Now, what are you to do about glasses? Take them off and leave them off - as much as possible. If you can discard them entirely, from the first day, your eyesight will improve more rapidly than if you remove them to do your exercises and then keep them on while you do your work.
Whenever you are wearing glasses, you are restoring the refractive error which your lenses are designed to correct. If, however, your work forces you to spend a great many hours at close work and you have been accustomed to glasses for years, you may find it difficult to give them up entirely. There is no point in going to extremes about this. Try, at least, to give them up as long as you can comfortably, every day. The interval will increase in length. And you will discover that you are able to give them up entirely much sooner than you expect. In some cases, it may take a few days, in others, a few weeks, in severe cases even longer. In the final analysis, again, it depends on you.
The worst mistake you can make is to decide, "I'll wait until I take my vacation - or until my work lets up - or until I have more leisure - or for some other period in the hypothetical future, before I take off my glasses and really get down to work."
We live always in today, never tomorrow. The only time that is of any value is the present moment - is now. The earlier any eye defect is corrected, the simpler the job. Tomorrow - or next month - or next year, it will be that much harder. No one's eyesight has ever improved tomorrow.
People are frequently timid about discarding their glasses.
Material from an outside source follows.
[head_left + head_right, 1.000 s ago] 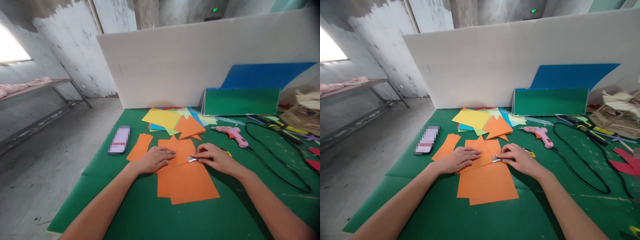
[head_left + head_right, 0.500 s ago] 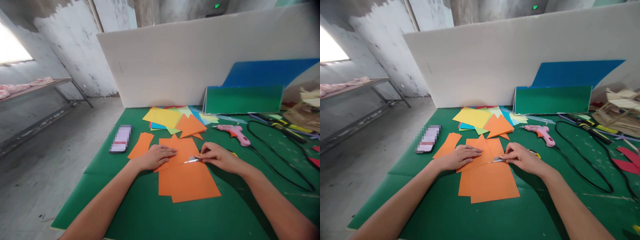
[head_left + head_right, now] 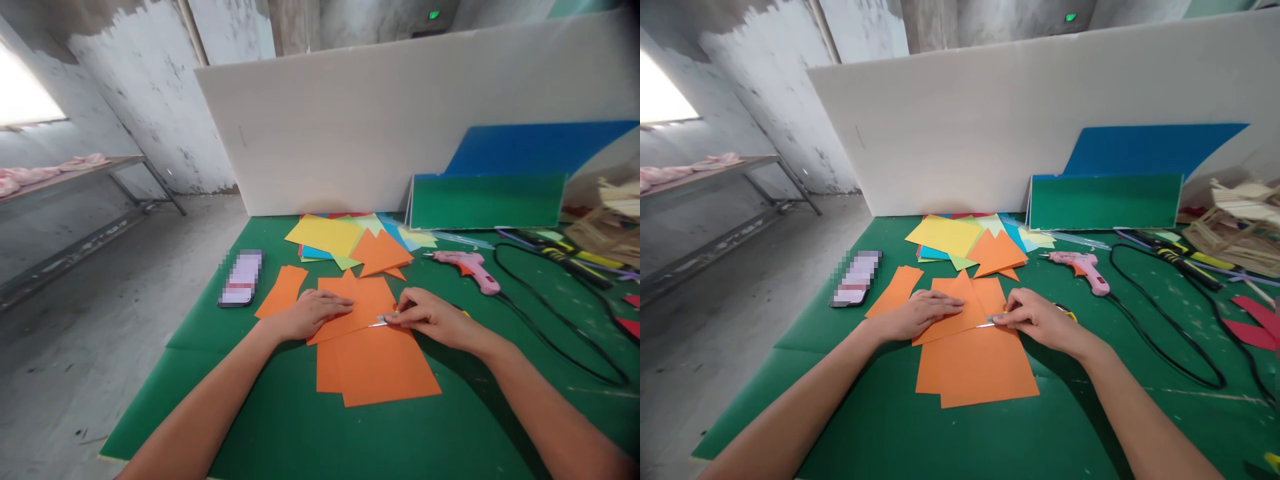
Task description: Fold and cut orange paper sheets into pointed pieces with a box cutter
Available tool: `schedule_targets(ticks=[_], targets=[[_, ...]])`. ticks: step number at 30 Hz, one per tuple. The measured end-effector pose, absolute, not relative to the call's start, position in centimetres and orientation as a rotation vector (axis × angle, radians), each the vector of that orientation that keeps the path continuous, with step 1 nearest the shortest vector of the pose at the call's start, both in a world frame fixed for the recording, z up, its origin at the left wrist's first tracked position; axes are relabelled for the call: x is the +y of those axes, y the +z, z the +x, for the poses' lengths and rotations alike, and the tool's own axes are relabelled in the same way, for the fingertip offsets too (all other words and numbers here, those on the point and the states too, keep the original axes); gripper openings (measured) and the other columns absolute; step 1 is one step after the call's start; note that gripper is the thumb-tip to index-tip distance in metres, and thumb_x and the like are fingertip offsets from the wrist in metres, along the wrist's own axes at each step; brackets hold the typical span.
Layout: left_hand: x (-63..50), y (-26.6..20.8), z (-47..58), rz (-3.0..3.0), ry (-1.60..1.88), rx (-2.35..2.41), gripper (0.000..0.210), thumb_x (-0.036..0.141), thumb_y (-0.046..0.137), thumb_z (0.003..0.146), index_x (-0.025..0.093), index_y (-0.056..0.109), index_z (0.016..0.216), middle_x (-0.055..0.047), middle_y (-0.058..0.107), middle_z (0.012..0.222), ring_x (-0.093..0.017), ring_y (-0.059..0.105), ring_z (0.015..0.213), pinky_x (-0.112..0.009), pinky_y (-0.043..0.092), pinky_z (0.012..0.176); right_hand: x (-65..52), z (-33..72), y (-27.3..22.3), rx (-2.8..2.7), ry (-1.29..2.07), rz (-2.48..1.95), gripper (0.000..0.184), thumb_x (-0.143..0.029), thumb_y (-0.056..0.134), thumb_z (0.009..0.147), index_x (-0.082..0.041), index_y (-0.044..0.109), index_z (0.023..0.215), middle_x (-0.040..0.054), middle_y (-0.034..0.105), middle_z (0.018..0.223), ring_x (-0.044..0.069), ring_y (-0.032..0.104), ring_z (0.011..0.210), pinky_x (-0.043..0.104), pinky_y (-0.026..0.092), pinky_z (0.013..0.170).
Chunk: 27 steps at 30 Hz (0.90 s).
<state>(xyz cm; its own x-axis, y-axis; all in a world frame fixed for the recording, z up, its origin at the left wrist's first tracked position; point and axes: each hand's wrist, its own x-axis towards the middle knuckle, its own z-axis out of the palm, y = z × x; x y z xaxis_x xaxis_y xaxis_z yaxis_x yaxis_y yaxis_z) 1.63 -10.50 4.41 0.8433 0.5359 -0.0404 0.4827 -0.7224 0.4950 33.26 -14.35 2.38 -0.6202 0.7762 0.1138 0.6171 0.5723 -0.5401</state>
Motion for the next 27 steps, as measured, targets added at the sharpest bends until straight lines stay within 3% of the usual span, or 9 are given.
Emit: schedule_targets(ticks=[9, 27], targets=[[-10.5, 4.3, 1.6, 2.529, 0.157, 0.752, 0.041, 0.030, 0.028, 0.102, 0.038, 0.048, 0.136, 0.007, 0.049, 0.143, -0.018, 0.041, 0.132, -0.038, 0.025, 0.111, -14.2, 33.4, 2.6, -2.517, 0.746, -1.105, 0.033, -0.049, 0.042, 0.097, -0.041, 0.067, 0.117, 0.0060, 0.054, 0.091, 0.021, 0.053, 0.088, 0.034, 0.045, 0.074], [-10.7, 4.7, 1.7, 2.521, 0.124, 0.769, 0.042, 0.024, 0.031, 0.100, 0.037, 0.052, 0.134, 0.007, 0.049, 0.144, -0.018, 0.040, 0.133, -0.038, 0.023, 0.112, -14.5, 32.2, 2.6, -2.533, 0.665, -1.064, 0.032, -0.044, 0.042, 0.098, -0.041, 0.067, 0.118, 0.0071, 0.057, 0.095, 0.022, 0.052, 0.093, 0.035, 0.043, 0.076]])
This is as true for the one who has purchased his spectacles by mail order or for the wife who wears her husband's glasses, thinking that what is good for him must be good for her, as it is for the person who has been carefully measured by an oculist. And yet the same person usually observes with surprise, if he breaks or loses his glasses and is forced to go without them for a week or so that his sight begins to improve.
"I don't know," begins the timid soul, "whether I could get used to going without glasses."
Certainly, it is less of an ordeal than getting used to wearing them. Anyone who has struggled through weeks of accustoming himself to bifocals, or to the glare of bright light on the lenses, or their blurring from dust, will find it easy to adjust himself to the freedom of doing without them.